MoMA contributed to this decoding of Man Ray by lending eight exemplary works of art to The Jewish Museum: five photographs, two drawings, one painting, and one sculpture. These are but a handful of our collection of 180+ works by Man Ray, many of which we rarely have the opportunity to show. The drawings and photographs are good examples: Untitled (1908), pictured above, was last shown in 1991; Ridgefield Landscape (1914) was last shown one year earlier in 1990; Untitled (Silhouette) (1930) and Untitled (1933) were shown together in 1958; and Jacqueline (1930) has no exhibition history at all. Some of the other works on loan, including the painting The Rope Dancer Accompanies Herself with Her Shadows (1916) and the sculpture Gift (c. 1958; replica of 1921 original), appeared more recently at MoMA in the summer 2006 blockbuster exhibition DADA, which occasioned one of the largest showings of Man Ray works ever mounted at the Museum.
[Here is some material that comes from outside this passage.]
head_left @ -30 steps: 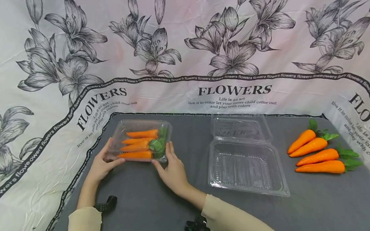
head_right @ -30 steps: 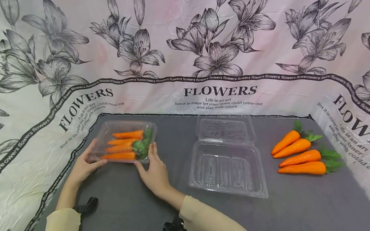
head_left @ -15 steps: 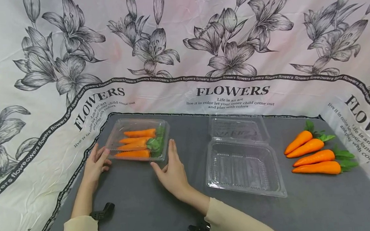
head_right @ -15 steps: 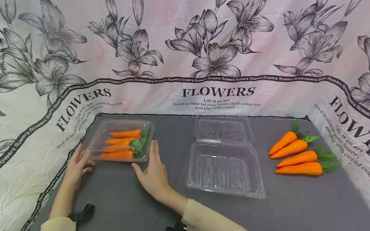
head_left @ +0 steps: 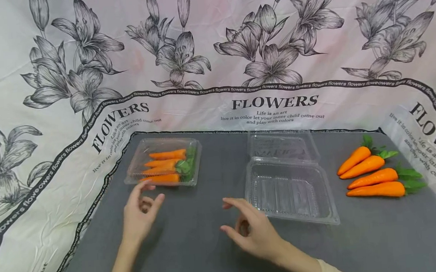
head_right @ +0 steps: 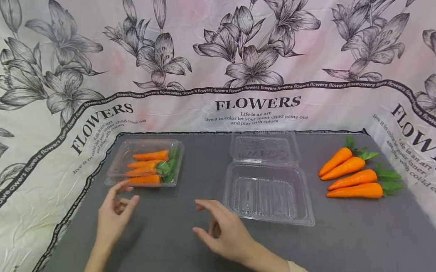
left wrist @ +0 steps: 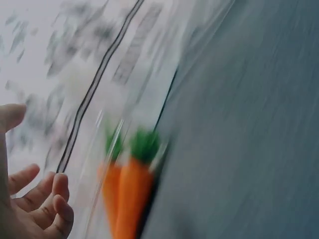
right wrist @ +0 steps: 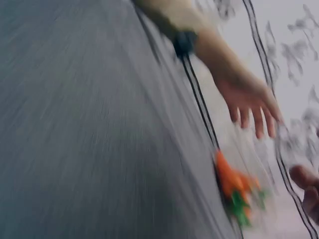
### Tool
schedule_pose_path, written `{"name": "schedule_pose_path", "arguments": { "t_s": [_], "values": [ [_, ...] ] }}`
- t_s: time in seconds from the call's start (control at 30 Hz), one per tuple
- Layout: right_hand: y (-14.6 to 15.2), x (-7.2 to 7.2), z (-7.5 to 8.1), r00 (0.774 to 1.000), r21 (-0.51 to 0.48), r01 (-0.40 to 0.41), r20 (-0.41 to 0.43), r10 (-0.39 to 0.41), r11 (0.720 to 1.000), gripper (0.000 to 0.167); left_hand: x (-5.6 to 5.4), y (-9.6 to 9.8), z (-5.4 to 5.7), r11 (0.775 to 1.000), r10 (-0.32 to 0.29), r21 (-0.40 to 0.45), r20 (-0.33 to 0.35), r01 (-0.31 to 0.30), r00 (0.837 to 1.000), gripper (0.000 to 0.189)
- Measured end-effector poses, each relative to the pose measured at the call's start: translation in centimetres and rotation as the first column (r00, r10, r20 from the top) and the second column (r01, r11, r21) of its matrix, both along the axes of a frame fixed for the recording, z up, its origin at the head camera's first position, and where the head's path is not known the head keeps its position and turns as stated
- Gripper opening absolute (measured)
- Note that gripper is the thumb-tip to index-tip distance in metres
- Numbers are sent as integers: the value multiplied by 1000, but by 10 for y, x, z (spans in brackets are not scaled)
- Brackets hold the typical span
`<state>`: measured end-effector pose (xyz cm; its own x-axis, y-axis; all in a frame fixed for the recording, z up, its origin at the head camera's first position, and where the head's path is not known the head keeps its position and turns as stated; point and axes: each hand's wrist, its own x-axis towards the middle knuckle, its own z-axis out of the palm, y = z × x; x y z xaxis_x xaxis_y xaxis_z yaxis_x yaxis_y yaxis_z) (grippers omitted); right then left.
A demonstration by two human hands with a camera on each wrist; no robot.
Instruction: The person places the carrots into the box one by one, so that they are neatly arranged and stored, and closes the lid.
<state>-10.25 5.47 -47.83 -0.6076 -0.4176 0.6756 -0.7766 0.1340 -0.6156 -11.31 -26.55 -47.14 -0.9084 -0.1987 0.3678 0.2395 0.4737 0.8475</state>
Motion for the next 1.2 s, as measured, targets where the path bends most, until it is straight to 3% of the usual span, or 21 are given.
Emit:
{"name": "schedule_pose_path", "arguments": {
  "t_s": [0.1,0.2,0.3,0.4,0.53,0.7,0.77,0.87,0.97,1.07,1.2],
  "values": [
    [39,-8,1,991,-17,20,-130,-22,1000,46,-4,32,-2,985,-146,-93,14,147,989,63],
    [77,-18,5,971,-47,124,-198,-131,991,46,-9,61,-5,952,-261,-149,67,269,963,76],
    [113,-29,10,941,-63,264,-201,-271,963,32,-16,90,-11,930,-315,-161,113,330,942,87],
    [150,-39,12,894,-48,403,-193,-404,914,24,-25,119,-20,924,-333,-144,144,353,932,95],
    [200,-49,8,804,-25,573,-179,-567,819,32,-37,158,-32,917,-364,-102,184,386,913,103],
    [258,-57,-2,646,-42,757,-100,-757,652,18,-44,192,-42,897,-415,-61,234,439,879,113],
    [279,-61,-8,574,-38,816,-60,-817,577,19,-44,199,-44,886,-427,-80,241,456,872,116],
    [314,-65,-15,494,-8,869,-30,-869,494,22,-42,206,-48,869,-438,-135,235,476,867,117],
    [345,-62,-24,437,19,899,6,-899,437,24,-41,211,-51,853,-453,-174,219,492,864,116],
    [366,-54,-33,396,40,916,48,-917,398,31,-39,214,-54,843,-469,-182,212,506,858,116],
    [376,-48,-43,374,100,921,53,-926,377,39,-35,216,-56,836,-472,-193,221,513,853,122]
  ]
}}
In 2000, a small exhibition called Making Choices: Man Ray, Photographer showed thirty-four photographs by the artist—including Lee Miller (1929), now on view in Alias Man Ray—but other than that we have never been able to present a retrospective exhibition of the artist and have only individually celebrated Man Ray in memoriam: after his death in November 1976, we installed one painting and one photograph accompanied by a blurb about the artist’s impressive career and legacy.

Man Ray is, however, an artist to whom gallery space at MoMA is always dedicated in some way. Currently, Gallery 14 on the fifth floor (the one that transitions into a stairwell leading to the fourth floor, visible through a window overlooking the Marron Atrium) is devoted to Dada, and it exclusively contains works by Marcel Duchamp, Francis Picabia, and Man Ray. The Rope Dancer is often shown in this room. Anatomies (1929), the final work in the group lent to The Jewish Museum, was shown in the gallery dedicated to Dada when MoMA opened its new building in 2004.

The works MoMA lent to The Jewish Museum date to the best-known period of Man Ray’s career, his Dada and Surrealist output created in New York and Paris. Yet Man Ray was a prolific artist, active for nearly seventy years. Alias Man Ray reflects this, showing doodles from high school (juxtaposed with his Bar Mitzvah portrait) along with mature, contemplative paintings from the 1950s and 1960s. These “bookend” periods, however, are not well recognized now; nor was Man Ray’s later work well appreciated while he was still alive, after he was celebrated for much of the early twentieth century. But today they can be viewed as part of a whole portrait of an artist, a man whose body of work is a veritable time capsule of modernism due to the vast number of movements and turns he lived to witness and interpret. Man Ray once declared, “The tricks of today are the truths of tomorrow,” and it is certainly true that the artist’s sundry tricks—including some you might not know before visiting The Jewish Museum—impart insight on the changing currents of modernism with acumen for the viewers of today.